Corrina Gibbons-Hurinui knows the Keystone scholarship interview process from both sides of the table.
“It will be alright in the end. And if it’s not alright, it’s not the end.”
As a teenaged applicant, she found the selection panel encounter “pretty terrifying”, she now laughingly admits. Later, she became a panel member herself, and while still trying to keep prospective recipients on their toes: “I didn’t go out of my way to make it terrifying.”
Her Keystone connections go way beyond that of interviewee and interviewer. Corrina was a trustee for 10 years, she founded the alumni group, has worked for a Keystone sponsor company and did a stint as trust administrator. She says she was partly moved to do so because of who she was introduced to through Keystone early in her career: “and the people who cared and encouraged me and wanted me to do well.”

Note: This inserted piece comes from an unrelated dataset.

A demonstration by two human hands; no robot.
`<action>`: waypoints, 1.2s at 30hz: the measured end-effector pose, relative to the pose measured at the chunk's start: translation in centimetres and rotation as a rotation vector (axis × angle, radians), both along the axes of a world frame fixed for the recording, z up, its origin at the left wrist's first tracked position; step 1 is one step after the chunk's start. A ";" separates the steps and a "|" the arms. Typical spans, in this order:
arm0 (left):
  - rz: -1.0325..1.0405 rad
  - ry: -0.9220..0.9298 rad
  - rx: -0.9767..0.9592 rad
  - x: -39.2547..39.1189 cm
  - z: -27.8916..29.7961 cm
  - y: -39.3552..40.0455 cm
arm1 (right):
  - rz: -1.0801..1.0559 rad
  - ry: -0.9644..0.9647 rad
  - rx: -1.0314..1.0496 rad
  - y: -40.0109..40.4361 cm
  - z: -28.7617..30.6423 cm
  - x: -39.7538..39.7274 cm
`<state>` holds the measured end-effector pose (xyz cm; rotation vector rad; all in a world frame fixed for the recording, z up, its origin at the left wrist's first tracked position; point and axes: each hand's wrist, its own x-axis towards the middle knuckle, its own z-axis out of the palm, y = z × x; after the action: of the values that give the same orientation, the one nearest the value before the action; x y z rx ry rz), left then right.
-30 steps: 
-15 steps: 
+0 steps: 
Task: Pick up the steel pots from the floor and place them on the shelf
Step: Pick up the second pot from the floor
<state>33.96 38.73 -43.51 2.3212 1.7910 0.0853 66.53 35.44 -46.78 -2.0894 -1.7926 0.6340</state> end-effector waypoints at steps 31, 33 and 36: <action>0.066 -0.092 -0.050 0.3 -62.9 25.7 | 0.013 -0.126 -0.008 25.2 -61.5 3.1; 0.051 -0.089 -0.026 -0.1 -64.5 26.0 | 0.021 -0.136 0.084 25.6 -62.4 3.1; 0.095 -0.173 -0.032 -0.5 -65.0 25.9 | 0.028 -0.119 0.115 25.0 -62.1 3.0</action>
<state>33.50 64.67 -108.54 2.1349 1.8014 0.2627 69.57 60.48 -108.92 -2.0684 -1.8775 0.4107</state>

It had its beginnings when she was awarded a scholarship in 2000, which enabled her to complete a Bachelor of Engineering at Canterbury University. That’s a long way from Coromandel, where she was raised, and Sacred Heart Girls College in Hamilton, where she was a boarder and head girl. (She just scraped to the Keystone application finishing line, though: filing hers on the day applications closed after only hearing about it two days before.)
Corrina has always packed a lot into her life. At school, she excelled at maths, calculus, statistics and physics, and represented her school in top teams for just about every sport on offer. She also coached two junior basketball teams.
She is currently the Project Delivery Lead at Tactical Group, a leading strategic advisory and delivery consulting firm focused on Australasian property and infrastructure projects. She started
her career at the coal face, initially as a site engineer for a large roading contractor before gaining design experience at an engineering consultancy and then moving to professional project management roles with Keystone sponsor companies. She is also the mother of four young boys.
Engineering was her career pick because, as she said in her application: “it’s a challenging career with a combination of theoretical and practical aspects in a team environment.˘
Even now, she likes to don a hard hat, high-vis vest and work boots and get out in the field. One of her latest projects has been the Tāwhaki National Aerospace Centre’s upgraded runway and hangar near Christchurch, where she was client-side project manager and contract administrator. The centre, with its potential to support vertical space launches in the future, is truly reaching for the stars. “I like being there at the building end, not just the design end,” she says.
Corrina’s scholarship meant a significant reduction in her student loan. But there was more to it than that. She was the only one from her school to go to Canterbury. And she was the first in her wider family to pursue tertiary studies. [Without Keystone]: “I think it might have taken me longer to believe in myself. For me, I didn’t have anyone in my orbit who had been to university – but now I felt I had a back-up.”
To the younger version of herself, she has some staunch advice: “It will be alright in the end. And if it’s not alright, it’s not the end.”